We have occasionally had "ok" moments but they are few and far between. It is interesting how we can easily turn off our feelings for the Skids- how easy it is to cringe at the thought of them being around. My SD25 has a 1 year old girl that I absolutely adore. But I have found myself in an awkward position because I am afraid that SD25 and SD23 will swap stories ( alot of drama in our house lately) and maybe cause SD25 to stop letting the baby come around. So now I find myself trying to keep a little bit of a distance- in case she gets yanked out of my life by these spoiled rotten skids. I have managed to salvage a good relationship with SD21 who is in college. She is more like her father-in looks and behaviors. SO this primitive explanation might explain why I get along with her best. She is much more laid back- responsible- respectful- and all around positive person. The other two Skids are more like their mother- and I always seem to butt heads with them. The youngest has said to be many times that she can see her father is happy and that is all she wants for him. She tries to stay out of trash talking that goes on when all the SKids are togehter with their mom. However, I don't trust any of them when they are together. In Vegas with all the Skids and our friends- one of my friends overheard trusted SD21 talking about me behind my back. So those types of things I remember forever.
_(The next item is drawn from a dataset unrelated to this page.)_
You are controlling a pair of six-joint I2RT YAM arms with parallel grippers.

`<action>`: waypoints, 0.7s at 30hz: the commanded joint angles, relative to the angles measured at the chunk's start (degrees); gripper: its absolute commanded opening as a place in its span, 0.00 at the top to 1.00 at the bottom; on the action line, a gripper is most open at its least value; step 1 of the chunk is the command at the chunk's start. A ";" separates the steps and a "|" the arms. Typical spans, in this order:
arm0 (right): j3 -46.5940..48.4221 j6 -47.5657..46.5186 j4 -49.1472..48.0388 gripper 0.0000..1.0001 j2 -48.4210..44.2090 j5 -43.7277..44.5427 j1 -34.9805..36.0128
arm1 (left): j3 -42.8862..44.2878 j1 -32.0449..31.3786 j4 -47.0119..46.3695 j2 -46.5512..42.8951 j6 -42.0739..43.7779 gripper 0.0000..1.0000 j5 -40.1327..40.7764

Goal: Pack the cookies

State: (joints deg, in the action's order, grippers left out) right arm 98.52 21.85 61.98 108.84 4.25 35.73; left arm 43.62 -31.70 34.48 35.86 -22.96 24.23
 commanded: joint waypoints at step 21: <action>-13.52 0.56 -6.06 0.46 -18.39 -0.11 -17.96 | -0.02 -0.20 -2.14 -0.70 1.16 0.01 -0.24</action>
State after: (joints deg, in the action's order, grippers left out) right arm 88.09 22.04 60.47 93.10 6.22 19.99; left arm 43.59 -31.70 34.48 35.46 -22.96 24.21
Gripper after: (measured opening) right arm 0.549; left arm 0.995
I truly believe there is some biology in not being able to get along with Skids. It must be in our DNA-our survival of our own DNA- to favor those that belong to us. Despite our best efforts and no matter how much we do for our skids- they seem to find a reason to turn on us.

I have a story about a friend of mine. He is an ER Doctor- raising 3skids with his wife and their own 3 year old son. Her children are much older (2 in college and 1 in high school). He has been in their life for 10 years-since they were little. Despite living in a plush neighborhood and having an easy life- these children still do not call him "dad" or thank him for anything. They just want more- more money, more expensive things- more more more. He gets no appreciation from his Skids. And now I can see, that even when you try to treat Skids like you would your own child- the results just are not the same. And that is so sad for all the Wonderful Step parents out there who truly give their heart and homes to children who are not their own- and end up being hated in the end. It just doesn't make any sense.
:?
BBGF

ell's picture

i don't think every skid hates the sm or sd. i don't think my ss hates me. i believe that in a lot of families the disrespect is there, though. probably from the skids and the stepparents. this is no easy job.